"Um ribombo faz a janela estremecer. Puxa, eu sempre quis escrever uma história onde trovões ribombam, tempestades furiosas caem e um personagem, angustiado, repensa o viver."
REVISTA VICEJAR – LITERATURA ( Crônica )
_____Ligo a televisão, ainda está passando o MGTV. Olho pela janela: a ventania açoita as telhas da cobertura, parece que vai levá-las junto com os galhos da mangueira. Quando menino, a mãe sempre dizia para não ligar a televisão se estivesse armando chuva. “Cai relâmpago na antena e pifa o televisor”. Sentado no sofá, eu imaginava o raio descendo pelo fio da antena, explodindo nossa Sharp, me eletrocutando, me deixando mais preto que o Patolino.

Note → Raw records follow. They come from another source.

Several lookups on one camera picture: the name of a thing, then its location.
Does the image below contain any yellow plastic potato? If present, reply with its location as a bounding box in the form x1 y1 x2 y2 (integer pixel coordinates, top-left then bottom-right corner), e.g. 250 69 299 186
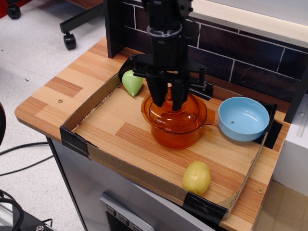
182 161 211 195

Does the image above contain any cardboard fence with black tape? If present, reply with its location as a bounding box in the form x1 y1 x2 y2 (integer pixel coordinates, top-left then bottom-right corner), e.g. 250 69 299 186
59 55 283 226

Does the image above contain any light blue bowl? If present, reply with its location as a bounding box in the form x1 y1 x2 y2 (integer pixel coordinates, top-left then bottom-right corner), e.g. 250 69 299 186
218 97 270 141

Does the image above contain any black floor cable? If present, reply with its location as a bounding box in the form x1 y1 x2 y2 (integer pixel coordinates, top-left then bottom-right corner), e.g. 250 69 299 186
0 141 55 177

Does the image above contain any orange transparent pot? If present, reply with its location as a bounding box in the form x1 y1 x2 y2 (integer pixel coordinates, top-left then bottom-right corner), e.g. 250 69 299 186
150 107 216 148

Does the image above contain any green plastic pear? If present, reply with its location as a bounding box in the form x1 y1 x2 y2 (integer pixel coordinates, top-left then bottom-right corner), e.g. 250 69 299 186
122 70 143 97

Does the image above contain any black chair base with casters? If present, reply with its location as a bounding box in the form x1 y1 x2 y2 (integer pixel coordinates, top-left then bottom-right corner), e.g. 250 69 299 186
6 0 104 51

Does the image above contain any orange transparent pot lid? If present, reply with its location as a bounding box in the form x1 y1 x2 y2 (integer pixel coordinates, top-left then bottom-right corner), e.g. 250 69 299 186
141 89 209 134

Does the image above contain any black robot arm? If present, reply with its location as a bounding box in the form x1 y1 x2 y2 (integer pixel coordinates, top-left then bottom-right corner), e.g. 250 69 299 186
130 0 206 111

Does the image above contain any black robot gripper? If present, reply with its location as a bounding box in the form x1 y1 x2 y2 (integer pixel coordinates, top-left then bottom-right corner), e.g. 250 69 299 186
129 25 207 111

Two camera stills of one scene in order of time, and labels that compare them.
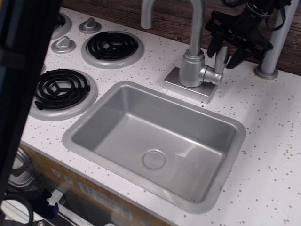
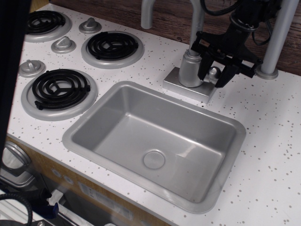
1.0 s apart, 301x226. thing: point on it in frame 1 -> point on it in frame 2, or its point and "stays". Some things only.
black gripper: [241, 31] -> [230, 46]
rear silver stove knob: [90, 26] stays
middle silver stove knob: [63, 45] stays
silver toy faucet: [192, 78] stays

_____Do conservatório, vem um coro. “Se eu tivesse continuado lá, certamente estaria cantando essa xaropada junto com esses alunos”. Aumento o som da televisão. “Senhor, onde eu estava com a cabeça quando me matriculei naquelas aulas de canto! Logo eu que, quando canto, pareço um peru estrangulado.”
_____O vento derruba o porta-retrato da estante. Ainda bem que não quebrou, eu o guardo desde os tempos da quarta série. A foto, meio amarelada, me traz recordações daquela manhã de novembro. Ao fundo, o coqueirinho que sombreava a porta da farmacinha. “Se você passar mal na escola, não toma nada, nenhum daqueles remédios que te oferecerem: escola não é hospital ou farmácia pra medicar menino. Pede pra professora telefonar aqui pra casa, que a gente te busca.” Nunca me esqueci do pai dizendo isso.
_____Fecho a janela, recoloco o porta-retrato no lugar. A camisa estampada que eu estava usando era de um coleguinha. O retratista não deixou tirar a foto com a camisa do uniforme. Não sei por que ele implicou com minha camisa branca. Lembro que, ao chegar em casa, comentei o acontecido e o pai ironizou: “Só aqueles cabeças-de-bagre mesmo pra fazer uma coisa dessa... O certo é o aluno ir uniformizado pra escola. E, se vai tirar foto lá, tirar com o uniforme, ora essa!”
_____Aumento o volume da televisão. “Vai na Fé” está começando. Renata Sorrah interpreta Wilma Campos, atriz que há anos não é chamada para trabalhar no teatro e nas novelas. O motivo: envelheceu.
_____ “Envelhecer não é fácil”, alguém comentou outro dia na repartição. Imediatamente lembrei de minha vó: “o tempo é um câncer que vai comendo a gente aos pouquinhos, sem a gente perceber”. Ela não aceitava a passagem do tempo. Olho a cena que se desenrola, penso: também não estou lidando muito bem com isso.
_____Um ribombo faz a janela estremecer. Puxa, eu sempre quis escrever uma história onde trovões ribombam, tempestades furiosas caem e um personagem, angustiado, repensa o viver. Ele questiona a existência, e os trovões não cessam. Impetuosa, a chuva fustiga as vidraças, a lânguida vela tenta resistir ao vento, e nosso herói filosofa acerca de uma tolice qualquer.
_____Os trovões insistem. Sinto o cheirinho de terra molhada adentrar o quarto. Torno a lembrar da mãe: “desliga esse aparelho, senão um raio vai cair na antena!” Naquele tempo, eu desligava, ia brincar com meus bonecos no quarto. Às vezes, nem precisava desligar: era só ameaçar chover... zás, a luz se escafedia. E levava horas para voltar. Quando voltava.
_____Os alunos continuam cantarolando lá no conservatório. “Parece um grupo de galináceos assustados”, penso. Abro a gaveta. “Coma-me”. É a última das barrinhas de chocolate que eu trouxe de Juiz de Fora me tentando. Sei que não devia, mas avanço para ela feito um lobo faminto sobre o cordeirinho. E, antes que a vozinha da consciência reclame, de novo, no meu ouvido, faço coro ao Lui Lorenzo: “Vamos!”
_____O primeiro bloco da novela ainda não terminou, já mandei para o bucho metade do Opereta que comprei na promoção da Americanas.